On being a woman in transition

On 25 May 2005 I called my own bluff and resigned from my salaried job. Not such a big deal you might think but I have never done such a thing without work to go to. This time I had run out of graciousness to stay and plain and simply had to go. Not to another job but into my own business KTLYST instead of working around it all the time.

This decision called my own bluff in several ways. One was that I was doing what I needed to do for myself, very clearly and in a way that my coaching clients often realise they need to. Secondly I was thrown into the transition cycle that I had spent the last three years teaching and supporting people through in my job.

Put simply all change begins with an ending, moves through a phase called ‘neutral’ and ends at the point we assess we are at the beginning again! Change is simply change (with whatever ripple effects it generates) – it is the assessments we make about the changes that usually have the greater impact. Transition is the internal or emotional journey that we make alongside the external and physical changes. We cannot do one without the other and yet we often underestimate the transitions we undergo through change. (For other articles on Change & Transition please see my website)

By resigning I ended a whole variety of things, knowing what my job was, financial security (potentially), the relationship with the people I work with, plus I ended the sense of feeling stuck and trapped in the job. I wasn’t stuck anymore and what a sense of lightness I experienced. So while I felt grief at saying good bye, I also felt gratitude for the opportunities I had realised during my work, relief to have made the decision and anxiety about how I was going to manage financially, no savings and no other support available.

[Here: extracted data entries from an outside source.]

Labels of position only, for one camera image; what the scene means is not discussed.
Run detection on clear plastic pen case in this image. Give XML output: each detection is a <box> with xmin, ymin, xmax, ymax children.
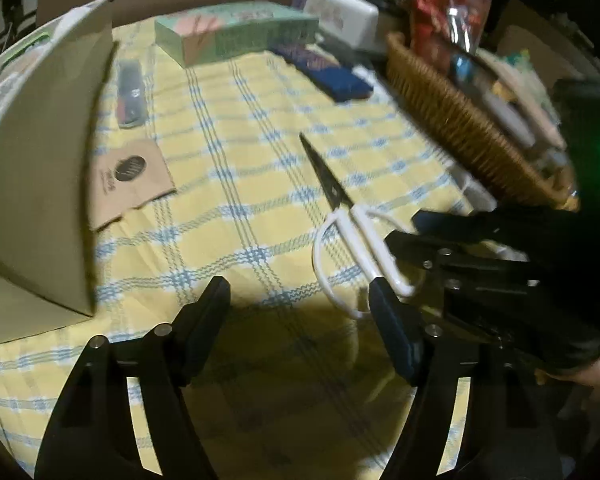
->
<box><xmin>116</xmin><ymin>58</ymin><xmax>148</xmax><ymax>129</ymax></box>

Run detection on brown paper card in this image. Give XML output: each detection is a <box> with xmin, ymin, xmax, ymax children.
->
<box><xmin>87</xmin><ymin>140</ymin><xmax>177</xmax><ymax>231</ymax></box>

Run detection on navy blue packet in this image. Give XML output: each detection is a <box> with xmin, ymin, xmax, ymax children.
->
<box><xmin>270</xmin><ymin>42</ymin><xmax>373</xmax><ymax>106</ymax></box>

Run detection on white plastic box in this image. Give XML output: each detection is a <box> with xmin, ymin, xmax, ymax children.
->
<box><xmin>302</xmin><ymin>0</ymin><xmax>381</xmax><ymax>48</ymax></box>

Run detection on green wafer box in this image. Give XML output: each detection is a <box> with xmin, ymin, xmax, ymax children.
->
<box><xmin>154</xmin><ymin>1</ymin><xmax>321</xmax><ymax>68</ymax></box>

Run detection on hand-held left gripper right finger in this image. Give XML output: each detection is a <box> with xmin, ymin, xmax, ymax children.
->
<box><xmin>369</xmin><ymin>276</ymin><xmax>563</xmax><ymax>480</ymax></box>

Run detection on large beige cardboard box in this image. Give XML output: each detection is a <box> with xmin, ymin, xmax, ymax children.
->
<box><xmin>0</xmin><ymin>0</ymin><xmax>120</xmax><ymax>350</ymax></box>

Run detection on person's right hand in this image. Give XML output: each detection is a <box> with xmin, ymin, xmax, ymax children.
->
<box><xmin>547</xmin><ymin>347</ymin><xmax>600</xmax><ymax>406</ymax></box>

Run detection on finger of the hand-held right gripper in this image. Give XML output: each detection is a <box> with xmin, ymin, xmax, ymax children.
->
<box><xmin>411</xmin><ymin>207</ymin><xmax>581</xmax><ymax>247</ymax></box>
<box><xmin>384</xmin><ymin>230</ymin><xmax>537</xmax><ymax>287</ymax></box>

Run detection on white handled scissors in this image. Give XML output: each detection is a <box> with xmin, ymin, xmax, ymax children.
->
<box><xmin>299</xmin><ymin>132</ymin><xmax>428</xmax><ymax>320</ymax></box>

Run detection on wicker basket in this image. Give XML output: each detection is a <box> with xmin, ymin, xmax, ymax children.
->
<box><xmin>385</xmin><ymin>30</ymin><xmax>581</xmax><ymax>211</ymax></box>

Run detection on yellow checked tablecloth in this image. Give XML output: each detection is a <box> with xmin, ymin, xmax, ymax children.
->
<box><xmin>0</xmin><ymin>10</ymin><xmax>501</xmax><ymax>480</ymax></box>

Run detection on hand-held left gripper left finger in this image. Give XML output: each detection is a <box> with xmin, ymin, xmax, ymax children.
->
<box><xmin>34</xmin><ymin>276</ymin><xmax>231</xmax><ymax>480</ymax></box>

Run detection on red snack bag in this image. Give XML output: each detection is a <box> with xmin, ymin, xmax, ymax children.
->
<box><xmin>412</xmin><ymin>0</ymin><xmax>493</xmax><ymax>56</ymax></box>

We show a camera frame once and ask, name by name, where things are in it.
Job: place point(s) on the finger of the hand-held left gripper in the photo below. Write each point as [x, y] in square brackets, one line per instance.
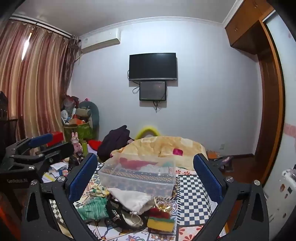
[57, 150]
[41, 139]

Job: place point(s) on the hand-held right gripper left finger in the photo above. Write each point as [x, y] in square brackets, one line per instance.
[83, 177]

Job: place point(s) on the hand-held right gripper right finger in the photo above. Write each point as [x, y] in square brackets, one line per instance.
[208, 179]

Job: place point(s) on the cream ribbon bow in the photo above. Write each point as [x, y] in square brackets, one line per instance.
[99, 191]

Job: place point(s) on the green knit cloth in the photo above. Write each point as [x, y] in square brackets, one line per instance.
[92, 208]

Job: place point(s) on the gold ribbon bow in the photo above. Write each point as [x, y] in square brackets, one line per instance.
[165, 205]

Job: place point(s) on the clear plastic storage box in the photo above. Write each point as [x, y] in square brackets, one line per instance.
[138, 183]

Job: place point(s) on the red fuzzy pompom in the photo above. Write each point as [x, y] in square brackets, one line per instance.
[159, 212]

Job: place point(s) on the black beaded fabric piece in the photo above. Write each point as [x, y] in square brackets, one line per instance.
[126, 220]

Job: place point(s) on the yellow green sponge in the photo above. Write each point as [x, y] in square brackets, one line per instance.
[160, 226]

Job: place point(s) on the red box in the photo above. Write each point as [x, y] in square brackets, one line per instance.
[57, 136]

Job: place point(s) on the pink rabbit toy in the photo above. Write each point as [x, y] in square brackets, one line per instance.
[76, 143]

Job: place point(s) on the purple bag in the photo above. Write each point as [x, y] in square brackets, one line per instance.
[223, 163]

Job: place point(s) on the orange notebook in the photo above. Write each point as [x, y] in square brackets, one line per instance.
[212, 154]

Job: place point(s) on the patterned bed sheet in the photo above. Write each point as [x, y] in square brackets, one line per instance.
[196, 204]

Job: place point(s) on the green storage box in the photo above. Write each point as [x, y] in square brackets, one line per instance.
[81, 131]

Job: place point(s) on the red floor cloth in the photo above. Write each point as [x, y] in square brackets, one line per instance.
[94, 144]

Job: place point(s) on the reddish plastic bag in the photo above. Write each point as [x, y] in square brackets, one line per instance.
[70, 102]

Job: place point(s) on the dark purple jacket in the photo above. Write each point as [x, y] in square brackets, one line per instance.
[114, 141]

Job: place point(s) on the teal white cloth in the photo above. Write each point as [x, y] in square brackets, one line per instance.
[159, 168]

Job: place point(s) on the black speaker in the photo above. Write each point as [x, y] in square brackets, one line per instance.
[3, 105]

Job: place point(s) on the striped pink curtain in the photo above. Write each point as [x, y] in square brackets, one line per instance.
[39, 88]

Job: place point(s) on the grey long plush pillow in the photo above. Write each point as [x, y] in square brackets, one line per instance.
[94, 113]

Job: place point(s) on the yellow fleece blanket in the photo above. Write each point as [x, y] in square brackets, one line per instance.
[150, 147]

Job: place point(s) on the yellow foam tube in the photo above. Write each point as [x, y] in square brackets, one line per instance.
[146, 129]

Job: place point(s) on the small black monitor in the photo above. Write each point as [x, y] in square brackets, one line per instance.
[153, 90]

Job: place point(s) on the white air conditioner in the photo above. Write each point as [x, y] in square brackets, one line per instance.
[99, 41]

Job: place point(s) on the wooden overhead cabinet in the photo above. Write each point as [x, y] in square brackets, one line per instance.
[247, 25]

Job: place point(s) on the wooden door frame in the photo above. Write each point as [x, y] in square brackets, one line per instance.
[272, 104]

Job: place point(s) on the white curtain rail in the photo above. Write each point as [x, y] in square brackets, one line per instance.
[46, 26]

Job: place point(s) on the black wall television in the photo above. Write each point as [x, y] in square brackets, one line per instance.
[152, 66]

The neutral zone follows hard on the heels of an ending and there is nothing neutral about this phase. It is a time of questions, emotions including fear and anxiety, a sense of being in limbo – of not being where and how we were but equally not being where and who we are going to be. It can be a time of high creativity and innovation as we make radical changes while so much else is in the air or an opportunity to do something we have wanted to but didn’t feel we could. For example, I am more available to do ceremony now and can do my writing during the day rather than late at night after work.

The final phase of change, the beginning, is when we assess we are realising the opportunities of the change. This is not necessarily when the change occurs or the start date. Transition can take time and this will vary for each of us and for each change.

As I write this article it is still a “leap of faith”. I assess I am strongly in the neutral zone. However the call to action was clear and remains steadfast.
Barbara Sher in her book, “It’s only too late if you don’t start now” talks of the second half of our living belonging to us, rather than to our biological or societal drives. I see this move as answering my need to explore my creative spiritual dimensions and to craft my work in a way that is more truly how I like to work.

At the level of my soul I have had a strong ‘longing’ to be working differently. Finally the ‘call to action’ has become the greater imperative and I am now ‘finding my path’.